Namun saat ini, ternyata MA malah memberi pendapat hukum pada lembaga-lembaga lain yang bukan lembaga tinggi negara. Bahkan dalam kasus Abdul Gafur, fatwa bukan diminta oleh DPRD sebagai suatu lembaga, melainkan oleh 23 orang anggota DPRD Maluku Utara yang merupakan pendukung Abdul Gafur dan Yamin Tawari. Tidak jelas apakah keduapuluh tiga orang tersebut dianggap oleh MA sebagai representasi dari DPRD.

"Fatwa" MA

Masalah yang lebih mendasar adalah ketidakjelasan mengenai apa yang sebenarnya dimaksud dengan fatwa MA. Yang baru jelas diatur saat ini adalah pendapat hukum MA yang diatur dalam pasal 37 UU No 14 Tahun 1985. Padahal selain pendapat hukum yang diatur dalam UU itu, MA banyak memberikan pendapat hukum dengan berbagai cara.

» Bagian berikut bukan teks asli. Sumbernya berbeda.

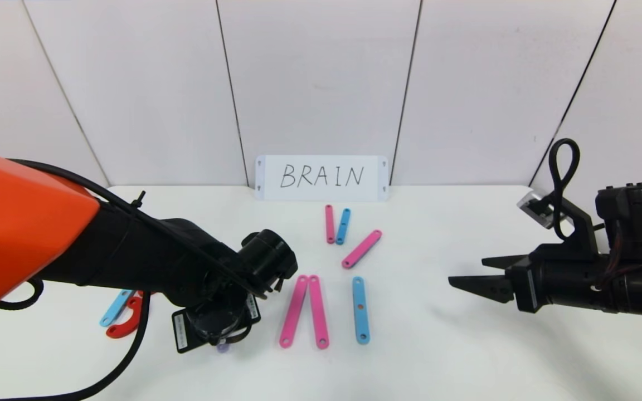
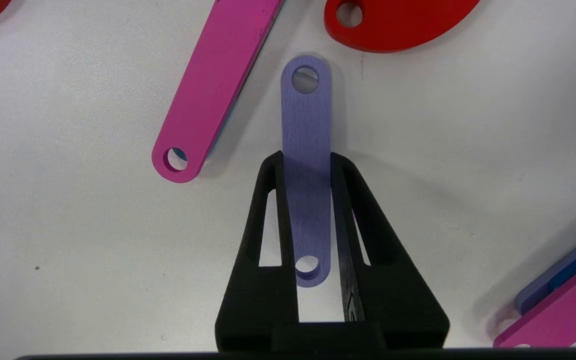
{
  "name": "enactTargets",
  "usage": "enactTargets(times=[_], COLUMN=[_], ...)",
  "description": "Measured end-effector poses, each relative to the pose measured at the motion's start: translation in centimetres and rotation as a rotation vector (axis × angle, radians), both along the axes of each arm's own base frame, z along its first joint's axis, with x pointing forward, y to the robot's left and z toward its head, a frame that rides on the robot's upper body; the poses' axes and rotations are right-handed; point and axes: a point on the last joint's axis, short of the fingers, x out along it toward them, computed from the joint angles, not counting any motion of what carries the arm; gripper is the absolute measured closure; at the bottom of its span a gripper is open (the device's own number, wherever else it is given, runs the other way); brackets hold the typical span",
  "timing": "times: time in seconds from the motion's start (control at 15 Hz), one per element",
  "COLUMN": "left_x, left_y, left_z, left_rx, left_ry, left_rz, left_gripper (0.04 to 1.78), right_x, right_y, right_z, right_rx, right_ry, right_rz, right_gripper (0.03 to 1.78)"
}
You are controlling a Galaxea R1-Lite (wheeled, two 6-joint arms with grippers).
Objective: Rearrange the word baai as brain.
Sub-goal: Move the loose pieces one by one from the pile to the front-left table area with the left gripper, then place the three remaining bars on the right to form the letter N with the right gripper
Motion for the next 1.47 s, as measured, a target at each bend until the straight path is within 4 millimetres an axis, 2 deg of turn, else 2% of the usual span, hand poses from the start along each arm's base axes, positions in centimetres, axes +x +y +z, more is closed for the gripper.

Ada pendapat hukum MA yang diberikan dalam koridor pengawasan terhadap pengadilan-pengadilan di bawahnya. Ada pula pendapat hukum yang dikeluarkan MA dalam rangka mengisi kekosongan hukum. Juga pendapat hukum sebagai fungsi administrasi di dalam lembaga sendiri.

Saat ini, semua pendapat hukum MA di luar yang dimaksud dalam pasal 37, baik pendapat hukum dalam fungsi pengawasan, fungsi administrasi atau untuk mengisi kekosongan hukum, semua dimasukkan dalam suatu keranjang yang diberi label fatwa MA.

Ada beberapa alasan mengapa orang meminta pendapat hukum pada MA. Alasan pertama adalah karena tidak ada kepastian hukum. Putusan MA yang berbeda-beda untuk suatu hal yang sama misalnya, membuat tidak adanya kepastian hukum. Kedua adalah karena adanya kekosongan hukum. Ketika terjadi kekosongan hukum, MA biasanya memberikan pendapat sebatas untuk hal-hal yang bersifat prosedural.

Ketiga, adanya kebingungan hakim atau  pihak lain dalam menafsirkan hukum. Mereka biasanya bertanya pada MA mengenai penafsiran hukum atau hakim menanyakan suatu hal yang ia tidak tahu. Biasanya terhadap hal-hal yang banyak ditanyakan oleh hakim kepada MA, MA membuat suatu surat Edaran MA (SEMA) mengenai hal tersebut.

Masalah akan muncul jika persoalan yang diberikan fatwanya oleh MA itu kemudian kasusnya dibawa ke pengadilan. Bukan tidak mustahil MA akan membuat keputusan yang berbeda dengan fatwa yang telah ia berikan, sehingga akan menimbulkan permasalahan yang lebih besar.